“For virtually coeval with the enunciation of Lockean Liberalism,” Francis Fukuyama wrote in a passage in his 1992 book, The End of History and the Last Man, “has been a persistent unease with the society thereby produced, and with the prototypic product of that society, the bourgeois. That unease is ultimately traceable to a single moral fact, that the bourgeois is primarily preoccupied with his own material well-being, and is neither public-spirited, nor virtuous, nor dedicated to the larger community around him or her. In short, the bourgeois is selfish.”
These were strange sentiments coming from the author of the controversial 1989 essay “The End of History?”—a work best known for asserting that the impending collapse of the Soviet empire and its system of communism signified the final triumph of liberal democracy over all possible alternative systems of government. However, even in the original exposition of his thesis, there were clues that Fukuyama did not fully endorse the political and economic system he was claiming was the best human civilization would ever produce. In particular, he noted a “broad unhappiness with the impersonality and spiritual vacuity of liberal consumerist societies,” which intimated to him “the emptiness at the core of liberalism.”
Fukuyama also summarized Alexandre Kojève’s judgment of the postwar European countries as “precisely those flabby, prosperous, self-satisfied, inward-looking, weak-willed states whose grandest project was nothing more heroic than the creation of the Common Market.” Kojève was the actual originator of the End-of-History thesis Fukuyama propounded—or, rather, he was an idiosyncratic interpreter of G.W.F. Hegel who asserted that the philosopher had identified Napoleon’s defeat of the Prussian army at the battle of Jena in 1806 as the precise moment history ended. That moment, Kojève argued, marked the permanent triumph of the principles of the French Revolution over the reactionary forces of European royalty. However, as Shadia Drury has clarified, Kojève was interpreting Hegel’s complex philosophical ruminations through a distorting Nietzschean lens.
Hegel posited a Master-Slave relationship that emerged at the dawn of civilization, and identified the central dynamic of history as a mutual “quest for recognition” of their humanity arising from both parties to this relationship. The Slave did not receive the recognition he sought because of his inferior status; the Master did not garner the recognition he wanted because recognition from an inferior was meaningless; only when they acknowledged each other as equals could they attain the recognition they both craved. Transmogrifying this Hegelian motif, Kojève interpreted the French Revolution as the necessarily violent triumph of the slave class over its masters. Like Nietzsche, he also condemned the victory of the slave class as a reversion to the base animality of primitive society—a condition in which people attended only to their gross physical needs and not the higher ideals of an aristocratic order.

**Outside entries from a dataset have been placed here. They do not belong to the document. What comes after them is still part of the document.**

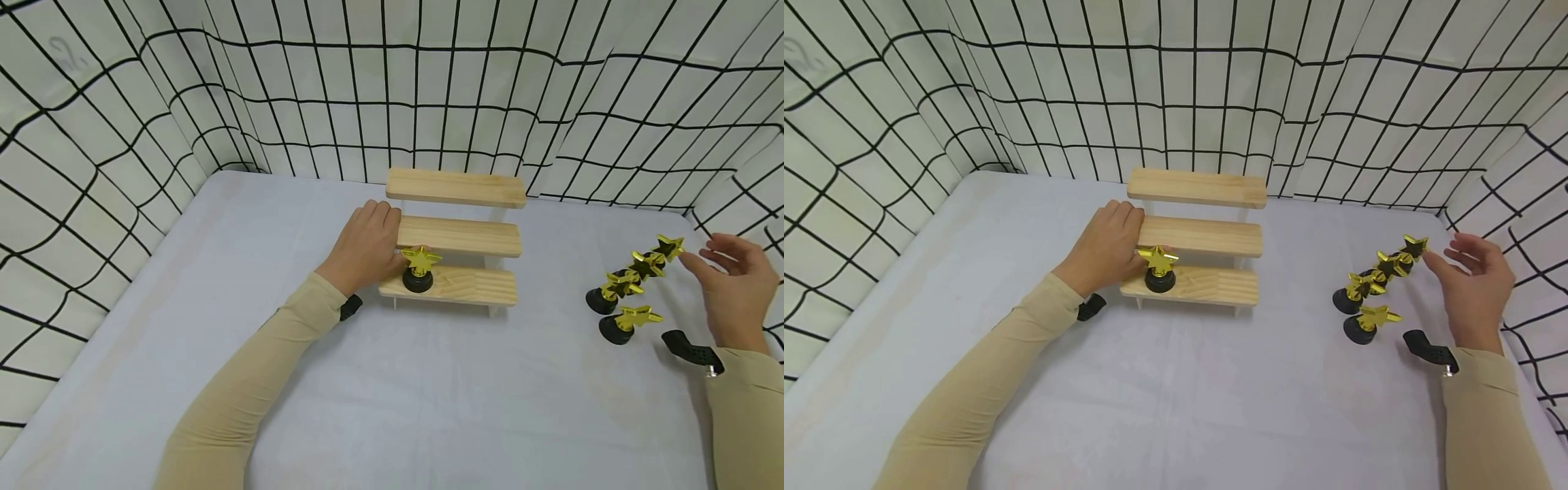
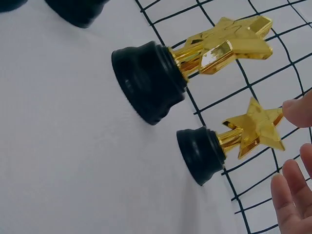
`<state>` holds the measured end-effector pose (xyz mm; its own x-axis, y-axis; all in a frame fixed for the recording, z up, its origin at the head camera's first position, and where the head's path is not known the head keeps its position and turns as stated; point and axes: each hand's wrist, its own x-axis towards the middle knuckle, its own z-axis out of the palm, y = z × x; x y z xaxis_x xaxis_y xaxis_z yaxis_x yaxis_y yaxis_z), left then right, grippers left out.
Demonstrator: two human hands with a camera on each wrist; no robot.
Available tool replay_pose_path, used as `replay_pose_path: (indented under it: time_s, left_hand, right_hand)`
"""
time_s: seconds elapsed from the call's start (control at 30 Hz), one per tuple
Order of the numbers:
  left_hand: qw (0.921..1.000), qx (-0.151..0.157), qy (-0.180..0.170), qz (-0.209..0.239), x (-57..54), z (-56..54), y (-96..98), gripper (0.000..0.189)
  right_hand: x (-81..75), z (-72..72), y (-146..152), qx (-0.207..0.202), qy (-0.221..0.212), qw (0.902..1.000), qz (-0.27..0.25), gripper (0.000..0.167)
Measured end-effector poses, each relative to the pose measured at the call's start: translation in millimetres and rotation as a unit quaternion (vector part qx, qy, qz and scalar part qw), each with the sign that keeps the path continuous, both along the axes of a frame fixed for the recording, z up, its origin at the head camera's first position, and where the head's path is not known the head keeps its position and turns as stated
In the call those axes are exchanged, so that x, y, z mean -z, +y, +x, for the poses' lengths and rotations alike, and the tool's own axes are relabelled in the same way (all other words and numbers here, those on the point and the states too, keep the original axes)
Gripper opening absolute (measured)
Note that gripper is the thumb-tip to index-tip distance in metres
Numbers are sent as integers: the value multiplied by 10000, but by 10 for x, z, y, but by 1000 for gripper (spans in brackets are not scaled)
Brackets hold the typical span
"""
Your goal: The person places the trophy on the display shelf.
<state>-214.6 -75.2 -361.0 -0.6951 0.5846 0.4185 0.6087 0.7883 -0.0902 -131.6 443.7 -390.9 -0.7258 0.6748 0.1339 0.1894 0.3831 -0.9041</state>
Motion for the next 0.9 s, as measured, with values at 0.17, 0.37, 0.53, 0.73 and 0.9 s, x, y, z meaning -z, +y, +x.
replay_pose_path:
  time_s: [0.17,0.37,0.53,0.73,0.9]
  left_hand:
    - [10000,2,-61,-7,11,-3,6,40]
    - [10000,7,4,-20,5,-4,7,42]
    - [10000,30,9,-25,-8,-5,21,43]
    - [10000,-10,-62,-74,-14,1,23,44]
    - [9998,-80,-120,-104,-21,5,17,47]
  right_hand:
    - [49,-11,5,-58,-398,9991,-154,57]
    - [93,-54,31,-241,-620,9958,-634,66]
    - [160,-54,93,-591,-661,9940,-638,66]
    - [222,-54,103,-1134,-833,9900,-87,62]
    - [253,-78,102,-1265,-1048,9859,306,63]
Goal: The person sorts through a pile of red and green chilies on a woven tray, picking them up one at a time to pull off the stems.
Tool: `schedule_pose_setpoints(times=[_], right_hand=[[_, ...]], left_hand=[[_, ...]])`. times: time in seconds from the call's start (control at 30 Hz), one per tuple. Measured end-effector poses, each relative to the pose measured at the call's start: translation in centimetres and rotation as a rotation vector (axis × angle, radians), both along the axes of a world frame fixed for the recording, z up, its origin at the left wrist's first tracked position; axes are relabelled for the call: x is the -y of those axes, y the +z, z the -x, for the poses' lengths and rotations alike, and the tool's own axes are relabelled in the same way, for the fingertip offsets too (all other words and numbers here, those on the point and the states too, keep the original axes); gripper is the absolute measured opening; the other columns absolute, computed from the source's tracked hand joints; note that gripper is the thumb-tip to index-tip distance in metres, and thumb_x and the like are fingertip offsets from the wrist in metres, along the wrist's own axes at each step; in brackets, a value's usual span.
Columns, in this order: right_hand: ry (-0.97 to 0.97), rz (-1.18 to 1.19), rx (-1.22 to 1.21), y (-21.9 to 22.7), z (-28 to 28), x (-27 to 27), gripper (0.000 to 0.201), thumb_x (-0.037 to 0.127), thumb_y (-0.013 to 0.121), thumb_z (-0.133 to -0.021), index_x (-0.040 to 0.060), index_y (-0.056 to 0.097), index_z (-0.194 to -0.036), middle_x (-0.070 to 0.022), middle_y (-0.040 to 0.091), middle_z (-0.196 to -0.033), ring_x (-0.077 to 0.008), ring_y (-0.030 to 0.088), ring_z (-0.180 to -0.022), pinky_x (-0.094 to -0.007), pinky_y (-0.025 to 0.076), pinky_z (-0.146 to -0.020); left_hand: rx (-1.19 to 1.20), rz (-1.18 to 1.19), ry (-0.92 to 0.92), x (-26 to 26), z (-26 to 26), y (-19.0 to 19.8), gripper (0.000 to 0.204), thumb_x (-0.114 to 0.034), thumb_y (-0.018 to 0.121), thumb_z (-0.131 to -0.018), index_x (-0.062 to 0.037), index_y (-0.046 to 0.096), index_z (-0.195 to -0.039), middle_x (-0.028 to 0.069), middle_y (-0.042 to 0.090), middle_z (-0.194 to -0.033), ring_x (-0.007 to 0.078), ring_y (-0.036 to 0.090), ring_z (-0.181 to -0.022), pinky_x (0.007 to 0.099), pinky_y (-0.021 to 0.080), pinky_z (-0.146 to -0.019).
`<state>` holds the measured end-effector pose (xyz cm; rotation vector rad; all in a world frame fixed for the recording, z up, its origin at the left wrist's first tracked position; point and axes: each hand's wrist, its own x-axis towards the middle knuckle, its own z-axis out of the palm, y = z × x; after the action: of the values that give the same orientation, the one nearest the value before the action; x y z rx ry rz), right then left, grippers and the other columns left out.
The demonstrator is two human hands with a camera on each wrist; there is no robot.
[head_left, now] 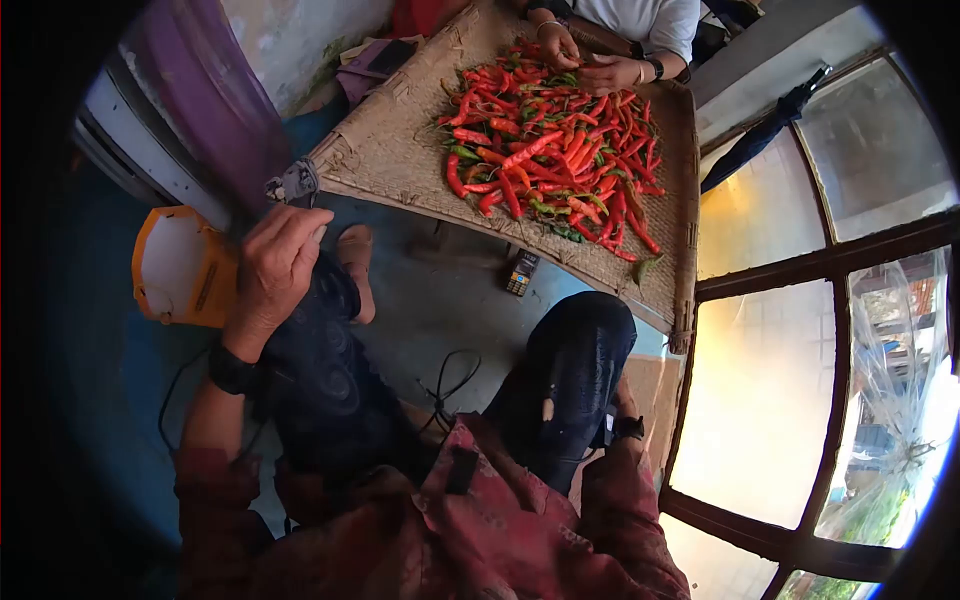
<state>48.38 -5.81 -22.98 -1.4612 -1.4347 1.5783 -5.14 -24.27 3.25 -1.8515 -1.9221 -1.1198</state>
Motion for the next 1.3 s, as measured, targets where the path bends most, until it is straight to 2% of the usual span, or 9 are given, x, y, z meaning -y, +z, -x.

Fukuyama’s cynicism about the bourgeois order in The End of History and the Last Man manifestly had its origin in Nietzsche’s worldview; the addition to the title of the phrase “the Last Man,” Nietzsche’s term of derision for the bourgeoisie—“men without chests”—gave the game away. Yet much of the terminology Fukuyama deployed in the book—terms such as “public-spirited,” “virtuous,” and “larger community”—is unmistakably akin to the vocabulary of civic republicanism. In a subsequent book, The Origins of Political Order, however, he dismissed classical republicanism as a viable alternative, on the grounds that “it did not scale well.” As the ancient republics of Greece and Rome grew in size, he explained, “it became impossible to maintain the demanding communitarian values that bound them together.”
That judgment is sensible enough, but Fukuyama, in his latest book, Identity, finds value in the republican ethic as a means for fortifying liberalism against the onslaught it now faces from identity politics. Abroad, ethno-nationalism has already turned formerly democratic nations against liberal democracy entirely, and the overwhelmingly white American right-wing, crazed by America’s rapid evolution toward a multiethnic society, seems intent on accomplishing the same feat here at home. Meanwhile, the American Left, he surmises, believes that diversity, in and of itself, can pass for a national identity. But Fukuyama argues that America’s national identity must remain a credal one, founded on a strong belief in liberal and democratic political values. He also acknowledges that simply sharing a creed is insufficient to fully sustain a democratic order: Achieving that goal requires an active and involved citizenry, exactly as civic republicanism stipulates. To that end, he recommends a national service requirement for all of America’s youth, an idea that civic republicans throughout America heartily endorse.
“National service,” he writes, “would be a contemporary form of classical republicanism, a form of democracy that encouraged virtue and public-spiritedness rather than leaving citizens alone to pursue their private lives.” To meet the challenges posed by the end of history, in other words, we need to revivify the historic civic-republican creed.